TASK PROMPT
Report each line from the data below that holds the word "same".

TASK DATA
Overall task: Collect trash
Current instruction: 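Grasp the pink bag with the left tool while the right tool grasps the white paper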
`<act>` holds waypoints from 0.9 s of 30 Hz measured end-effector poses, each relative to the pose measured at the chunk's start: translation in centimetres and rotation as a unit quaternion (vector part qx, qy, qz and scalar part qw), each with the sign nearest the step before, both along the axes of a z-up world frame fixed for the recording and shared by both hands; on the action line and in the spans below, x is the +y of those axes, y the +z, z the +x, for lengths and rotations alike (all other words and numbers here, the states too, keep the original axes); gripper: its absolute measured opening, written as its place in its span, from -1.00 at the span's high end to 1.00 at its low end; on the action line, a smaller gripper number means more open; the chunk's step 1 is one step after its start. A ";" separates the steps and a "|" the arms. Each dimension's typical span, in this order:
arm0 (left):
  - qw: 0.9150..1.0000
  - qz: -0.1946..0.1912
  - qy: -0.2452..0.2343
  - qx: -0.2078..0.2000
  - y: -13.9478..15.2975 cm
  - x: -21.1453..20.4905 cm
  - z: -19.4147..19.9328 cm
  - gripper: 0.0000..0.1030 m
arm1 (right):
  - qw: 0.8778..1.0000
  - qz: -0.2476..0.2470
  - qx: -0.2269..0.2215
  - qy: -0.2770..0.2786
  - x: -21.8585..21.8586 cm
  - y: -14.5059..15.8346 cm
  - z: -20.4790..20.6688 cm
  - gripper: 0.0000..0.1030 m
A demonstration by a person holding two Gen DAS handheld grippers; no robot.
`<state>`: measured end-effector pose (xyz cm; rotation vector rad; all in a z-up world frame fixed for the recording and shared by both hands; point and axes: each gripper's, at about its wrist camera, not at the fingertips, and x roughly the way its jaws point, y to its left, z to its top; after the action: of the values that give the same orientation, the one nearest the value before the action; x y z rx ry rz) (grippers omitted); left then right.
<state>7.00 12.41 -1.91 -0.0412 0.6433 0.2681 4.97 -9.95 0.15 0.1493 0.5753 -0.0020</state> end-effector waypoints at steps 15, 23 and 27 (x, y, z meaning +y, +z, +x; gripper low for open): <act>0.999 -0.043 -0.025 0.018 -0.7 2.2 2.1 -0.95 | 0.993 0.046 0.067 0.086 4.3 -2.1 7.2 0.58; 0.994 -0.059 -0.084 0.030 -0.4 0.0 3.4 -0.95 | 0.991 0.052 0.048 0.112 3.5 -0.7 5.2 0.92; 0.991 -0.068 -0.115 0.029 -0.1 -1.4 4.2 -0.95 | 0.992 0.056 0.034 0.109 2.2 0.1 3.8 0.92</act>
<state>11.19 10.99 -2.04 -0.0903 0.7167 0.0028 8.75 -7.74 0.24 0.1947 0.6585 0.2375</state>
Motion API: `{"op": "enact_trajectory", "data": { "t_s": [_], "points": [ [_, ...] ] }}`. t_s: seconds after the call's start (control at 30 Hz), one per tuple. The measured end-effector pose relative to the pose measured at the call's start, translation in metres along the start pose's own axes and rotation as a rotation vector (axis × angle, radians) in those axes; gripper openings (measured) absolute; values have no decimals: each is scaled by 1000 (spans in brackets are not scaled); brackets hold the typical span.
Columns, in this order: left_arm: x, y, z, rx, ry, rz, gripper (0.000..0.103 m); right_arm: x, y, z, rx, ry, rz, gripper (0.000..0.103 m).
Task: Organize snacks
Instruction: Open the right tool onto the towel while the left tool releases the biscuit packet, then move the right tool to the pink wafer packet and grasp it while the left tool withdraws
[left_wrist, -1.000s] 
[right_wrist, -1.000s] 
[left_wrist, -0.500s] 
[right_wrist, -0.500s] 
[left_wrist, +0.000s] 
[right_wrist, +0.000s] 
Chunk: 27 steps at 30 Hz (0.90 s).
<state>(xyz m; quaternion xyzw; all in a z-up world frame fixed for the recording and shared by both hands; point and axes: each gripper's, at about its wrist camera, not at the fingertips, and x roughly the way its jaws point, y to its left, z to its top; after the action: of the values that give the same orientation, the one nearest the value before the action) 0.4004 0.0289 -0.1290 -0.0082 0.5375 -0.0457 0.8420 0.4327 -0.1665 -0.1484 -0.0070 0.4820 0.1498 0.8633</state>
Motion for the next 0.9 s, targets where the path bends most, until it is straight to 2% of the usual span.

TASK RESPONSE
`<state>`: measured end-effector pose (xyz cm; rotation vector rad; all in a z-up world frame fixed for the recording and shared by both hands; point and axes: each gripper's, at about its wrist camera, not at the fingertips, and x roughly the way its jaws point, y to its left, z to its top; after the action: of the values that give the same orientation, the one nearest the value before the action; x y z rx ry rz) (grippers omitted); left then right.
<state>(xyz m; quaternion xyzw; all in a z-up world frame fixed for the recording and shared by both hands; point and axes: each gripper's, at about its wrist camera, not at the fingertips, and x roughly the way its jaws point, y to its left, z to its top; after the action: of the values that give the same orientation, the one nearest the value before the action) 0.4004 0.0289 -0.1290 -0.0082 0.5375 -0.0457 0.8420 0.4327 -0.1665 -0.1484 -0.0070 0.4820 0.1498 0.8633</state>

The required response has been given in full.